HBO Max added a new series to the dying zombie genre with the release of the first few episodes of “The Last of Us,” based on the Naughty Dog video game of the same title.
Having played the game multiple times, a poster in my room and a tattoo dedicated to the main character, Ellie, I was nervous about what yet another video game adaptation meant for a near-perfect game that I hold so close to my heart.
In 2022, Naughty Dog had tried its hand at adapting its other famous title, “Uncharted,” which received a well-deserved RottenTomatoes score of 41%.
I was extremely underwhelmed by this film, which abandoned significant plot points that changed the games’ tone and the characters’ identity. It was clear that the film set out to be a big-budget action flick that appealed to a general audience, not the game’s original fanbase.

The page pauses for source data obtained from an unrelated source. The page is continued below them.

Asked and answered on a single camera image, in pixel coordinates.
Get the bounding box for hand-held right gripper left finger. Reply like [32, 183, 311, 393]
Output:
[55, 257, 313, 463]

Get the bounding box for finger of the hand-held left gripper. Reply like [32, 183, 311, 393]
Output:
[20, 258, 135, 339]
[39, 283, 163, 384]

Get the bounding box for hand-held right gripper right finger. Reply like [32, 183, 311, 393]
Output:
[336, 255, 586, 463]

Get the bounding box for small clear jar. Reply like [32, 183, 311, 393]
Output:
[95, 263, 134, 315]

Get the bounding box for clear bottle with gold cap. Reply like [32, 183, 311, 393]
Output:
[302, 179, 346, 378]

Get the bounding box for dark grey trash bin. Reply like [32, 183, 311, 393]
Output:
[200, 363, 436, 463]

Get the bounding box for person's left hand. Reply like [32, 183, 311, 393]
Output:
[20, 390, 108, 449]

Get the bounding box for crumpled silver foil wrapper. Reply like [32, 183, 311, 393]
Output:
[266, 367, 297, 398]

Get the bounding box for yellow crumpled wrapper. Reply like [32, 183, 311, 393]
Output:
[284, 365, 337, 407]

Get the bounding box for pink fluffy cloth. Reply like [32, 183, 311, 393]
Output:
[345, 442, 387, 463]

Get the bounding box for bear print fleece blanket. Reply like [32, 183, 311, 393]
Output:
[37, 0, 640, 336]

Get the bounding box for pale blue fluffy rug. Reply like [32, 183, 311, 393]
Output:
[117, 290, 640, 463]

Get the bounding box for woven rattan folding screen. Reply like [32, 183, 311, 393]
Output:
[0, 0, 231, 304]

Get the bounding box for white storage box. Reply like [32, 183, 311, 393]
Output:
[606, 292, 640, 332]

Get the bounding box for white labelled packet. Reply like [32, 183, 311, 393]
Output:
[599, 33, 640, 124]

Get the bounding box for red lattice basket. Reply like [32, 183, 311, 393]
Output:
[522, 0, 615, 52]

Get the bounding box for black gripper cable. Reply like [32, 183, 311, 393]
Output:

So, when “The Last of Us” series was announced, there was a sour taste left in my mouth from Naughty Dogs’ previous adaptation, leaving me to wonder what they would do to “The Last of Us.” But, as I sat there on a Sunday night, watching a video game come to life, I found myself in awe of both the accuracy regarding the video game and the meaningful additions in the show.
According to HBO, the series received 4.7 million viewers in the United States upon its initial release. The reception to the show has been phenomenal. The show currently sports a 97% critic score and a 95% audience score on RottenTomatoes.

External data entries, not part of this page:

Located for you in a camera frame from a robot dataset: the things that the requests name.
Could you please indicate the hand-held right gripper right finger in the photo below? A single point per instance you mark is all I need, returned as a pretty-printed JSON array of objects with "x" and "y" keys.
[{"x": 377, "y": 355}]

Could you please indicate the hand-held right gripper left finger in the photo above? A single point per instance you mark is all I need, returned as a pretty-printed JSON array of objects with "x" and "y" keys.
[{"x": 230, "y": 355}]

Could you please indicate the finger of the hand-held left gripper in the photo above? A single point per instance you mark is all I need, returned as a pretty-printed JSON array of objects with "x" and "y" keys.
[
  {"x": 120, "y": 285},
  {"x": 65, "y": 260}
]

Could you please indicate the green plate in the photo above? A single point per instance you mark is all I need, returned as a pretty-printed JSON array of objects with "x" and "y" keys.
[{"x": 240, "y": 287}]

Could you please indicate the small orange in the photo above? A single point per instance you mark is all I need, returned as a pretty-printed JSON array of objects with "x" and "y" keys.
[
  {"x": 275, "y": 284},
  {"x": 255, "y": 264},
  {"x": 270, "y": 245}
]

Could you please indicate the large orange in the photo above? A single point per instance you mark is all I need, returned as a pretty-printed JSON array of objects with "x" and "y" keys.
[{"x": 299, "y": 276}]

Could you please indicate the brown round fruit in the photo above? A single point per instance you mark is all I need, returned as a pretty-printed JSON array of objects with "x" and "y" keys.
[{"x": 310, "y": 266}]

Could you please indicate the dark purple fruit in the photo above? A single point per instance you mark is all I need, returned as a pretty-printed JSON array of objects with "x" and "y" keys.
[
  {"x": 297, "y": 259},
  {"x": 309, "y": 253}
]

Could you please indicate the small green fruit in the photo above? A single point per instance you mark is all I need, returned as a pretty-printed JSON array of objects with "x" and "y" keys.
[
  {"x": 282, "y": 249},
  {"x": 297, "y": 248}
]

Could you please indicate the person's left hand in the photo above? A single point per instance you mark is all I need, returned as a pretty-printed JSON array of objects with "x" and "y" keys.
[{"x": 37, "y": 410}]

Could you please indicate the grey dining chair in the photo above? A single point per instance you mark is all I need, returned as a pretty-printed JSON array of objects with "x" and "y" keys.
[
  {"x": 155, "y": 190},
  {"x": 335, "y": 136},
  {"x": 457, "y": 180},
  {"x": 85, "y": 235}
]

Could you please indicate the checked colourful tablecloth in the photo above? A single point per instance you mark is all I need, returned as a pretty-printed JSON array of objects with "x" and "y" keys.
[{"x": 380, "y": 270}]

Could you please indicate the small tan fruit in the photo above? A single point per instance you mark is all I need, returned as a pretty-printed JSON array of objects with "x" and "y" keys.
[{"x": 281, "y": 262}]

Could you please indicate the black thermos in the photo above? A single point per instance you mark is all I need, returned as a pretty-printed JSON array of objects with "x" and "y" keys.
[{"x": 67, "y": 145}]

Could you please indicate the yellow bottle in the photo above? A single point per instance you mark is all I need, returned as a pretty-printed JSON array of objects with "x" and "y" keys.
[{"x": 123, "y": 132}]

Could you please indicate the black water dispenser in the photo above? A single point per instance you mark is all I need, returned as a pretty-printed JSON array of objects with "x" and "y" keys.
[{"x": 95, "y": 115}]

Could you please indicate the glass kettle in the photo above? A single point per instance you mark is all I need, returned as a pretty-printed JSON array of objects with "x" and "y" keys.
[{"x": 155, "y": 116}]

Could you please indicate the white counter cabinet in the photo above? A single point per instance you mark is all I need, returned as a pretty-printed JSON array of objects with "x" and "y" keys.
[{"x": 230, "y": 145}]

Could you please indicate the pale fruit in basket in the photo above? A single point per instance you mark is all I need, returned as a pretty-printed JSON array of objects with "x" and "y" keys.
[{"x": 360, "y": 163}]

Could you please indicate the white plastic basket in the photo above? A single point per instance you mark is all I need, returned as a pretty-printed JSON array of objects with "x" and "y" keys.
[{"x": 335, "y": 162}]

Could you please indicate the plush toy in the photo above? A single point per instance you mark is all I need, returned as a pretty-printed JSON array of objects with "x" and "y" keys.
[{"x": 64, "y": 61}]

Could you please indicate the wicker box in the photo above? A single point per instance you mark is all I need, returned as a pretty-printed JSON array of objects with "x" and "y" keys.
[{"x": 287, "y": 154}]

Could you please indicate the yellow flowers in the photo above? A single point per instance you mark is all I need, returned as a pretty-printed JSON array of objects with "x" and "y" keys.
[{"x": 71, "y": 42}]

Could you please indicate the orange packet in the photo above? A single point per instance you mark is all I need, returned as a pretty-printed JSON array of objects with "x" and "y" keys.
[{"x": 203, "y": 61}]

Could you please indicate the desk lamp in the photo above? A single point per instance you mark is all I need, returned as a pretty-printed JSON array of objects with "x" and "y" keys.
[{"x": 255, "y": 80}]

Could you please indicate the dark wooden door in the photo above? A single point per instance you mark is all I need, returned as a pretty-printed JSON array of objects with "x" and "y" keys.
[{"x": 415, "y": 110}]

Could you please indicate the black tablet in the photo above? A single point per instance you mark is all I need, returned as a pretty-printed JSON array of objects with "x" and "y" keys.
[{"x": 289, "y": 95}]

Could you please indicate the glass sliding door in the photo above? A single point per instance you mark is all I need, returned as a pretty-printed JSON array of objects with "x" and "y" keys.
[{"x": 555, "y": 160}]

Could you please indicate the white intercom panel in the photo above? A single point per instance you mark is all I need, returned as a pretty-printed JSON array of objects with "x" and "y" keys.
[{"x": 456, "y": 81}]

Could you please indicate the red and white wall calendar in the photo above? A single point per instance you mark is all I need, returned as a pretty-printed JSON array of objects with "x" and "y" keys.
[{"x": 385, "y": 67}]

I believe a well-made, on-screen adaptation of either a video game or a book should never be a carbon copy of the original source material; there should always be an artistic vision and additions. In video games, there are often elements that would not translate well on-screen, and this reasoning led to a significant change in the HBO series.
In the video game, the infection that causes humans to turn into fungus-like zombies is an airborne disease that can spread through spores in the air or saliva. In the show, the creators chose to change this and have the disease spread through mycelium-inspired tendrils from an infected being’s mouth.
This decision added to the onscreen horror, making the infected even more terrifying to watch. But the decision was not just aesthetically driven. At the end of episode two, showrunner Craig Maizen said, “While that works in a video game environment, in real life, spores move around everywhere. And it’s just harder to buy into the notion that spores localize and don’t spread.” This decision added to the realistic elements of the game, making the question of “Could this virus really spread?” more terrifying.
While the creators chose to make changes to the series, there was still a degree of accuracy I have not yet seen in an on-screen adaptation. The infected actors portray the movements of the infected perfectly, and many impactful dialogue lines from the game were inserted word for word into the show’s script.
The camerawork was another aspect of the show that adapted the video game’s mechanics in an immersive manner. The continuous shots that followed the characters made me feel like I was holding my controller in front of me.
The show also used practical effects, rather than relying on CGI. When the game was initially released in 2013, the graphics were ahead of its time, blowing players away with its life-like but still stylized qualities. Using prosthetics and makeup on actors makes the show feel as realistic as the game did at the time.
So far, the additions to the show lend themselves to diversifying the zombie genre and putting new fans of the series on an emotional ride. If you’ve poured as many hours and tears into this beloved game as I have, I recommend giving the show a try.